Where a line below includes the word "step", copy that line.

-- Input data follows --

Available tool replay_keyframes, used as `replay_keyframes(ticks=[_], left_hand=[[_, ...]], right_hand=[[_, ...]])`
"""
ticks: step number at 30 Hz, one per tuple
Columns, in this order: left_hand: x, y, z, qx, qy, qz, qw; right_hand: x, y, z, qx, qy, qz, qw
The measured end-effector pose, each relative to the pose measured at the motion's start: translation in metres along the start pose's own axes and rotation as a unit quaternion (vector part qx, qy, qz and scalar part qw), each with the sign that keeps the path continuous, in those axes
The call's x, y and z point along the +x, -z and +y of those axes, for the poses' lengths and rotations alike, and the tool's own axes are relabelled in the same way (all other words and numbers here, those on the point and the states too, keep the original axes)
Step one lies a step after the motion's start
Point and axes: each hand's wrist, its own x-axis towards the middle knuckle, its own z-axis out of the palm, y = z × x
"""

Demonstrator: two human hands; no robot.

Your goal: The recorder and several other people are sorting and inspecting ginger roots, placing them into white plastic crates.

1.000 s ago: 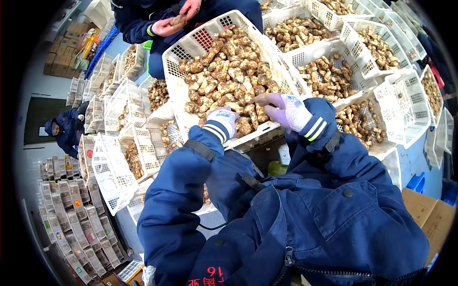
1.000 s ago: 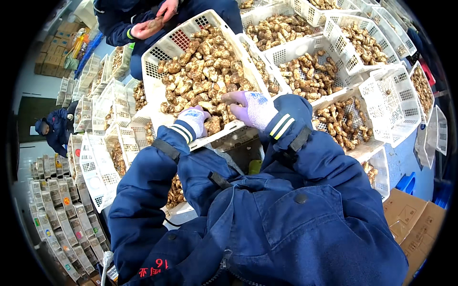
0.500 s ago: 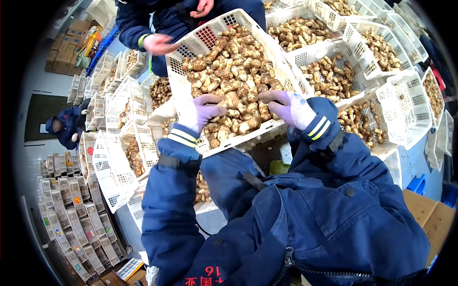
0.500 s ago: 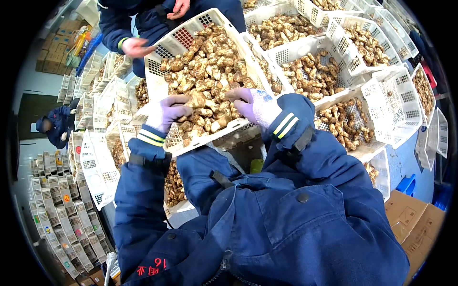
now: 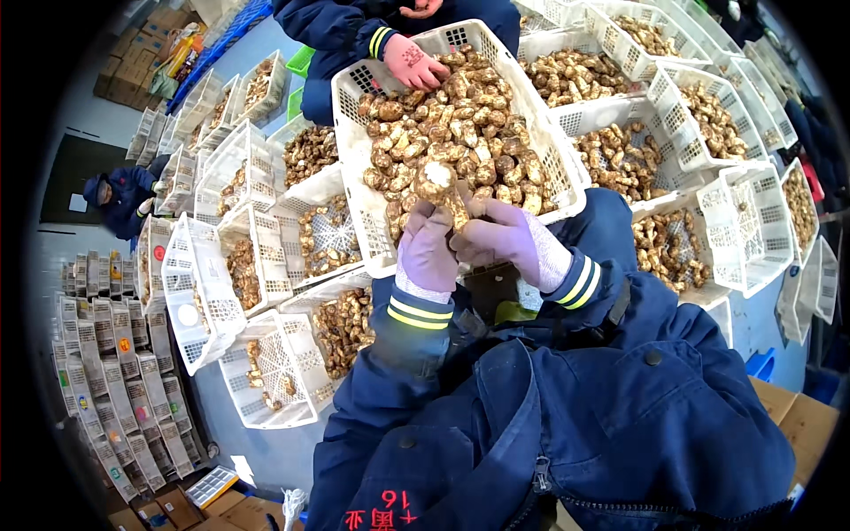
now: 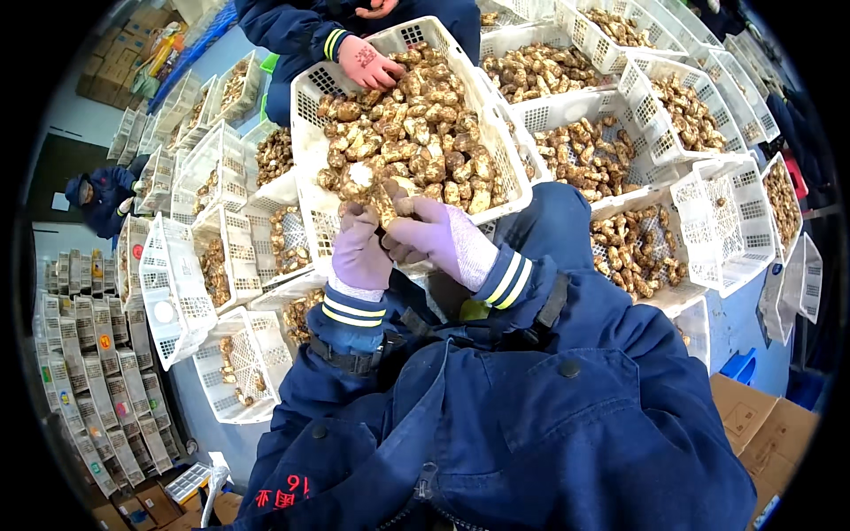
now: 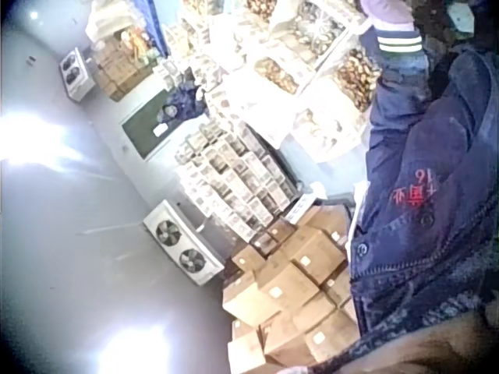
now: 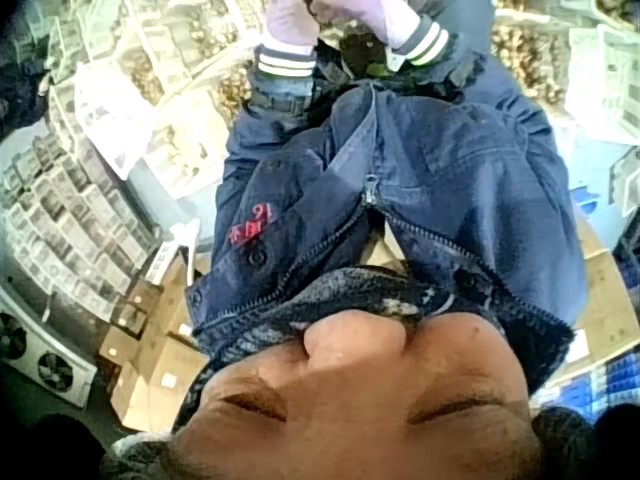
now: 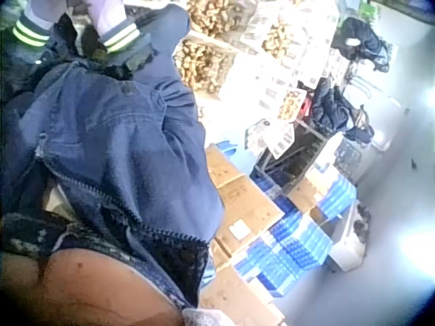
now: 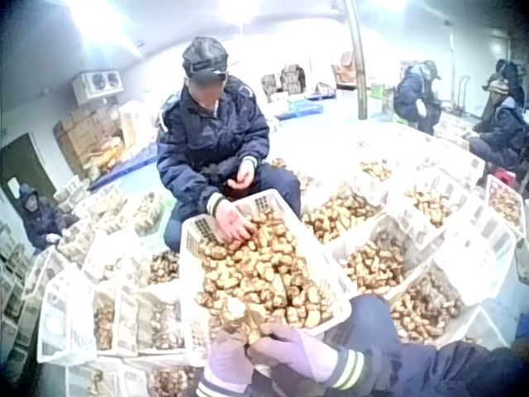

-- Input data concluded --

§ Exercise solution:
ticks: step number at 30 Hz, one per tuple
Step one lies a step after the motion's start

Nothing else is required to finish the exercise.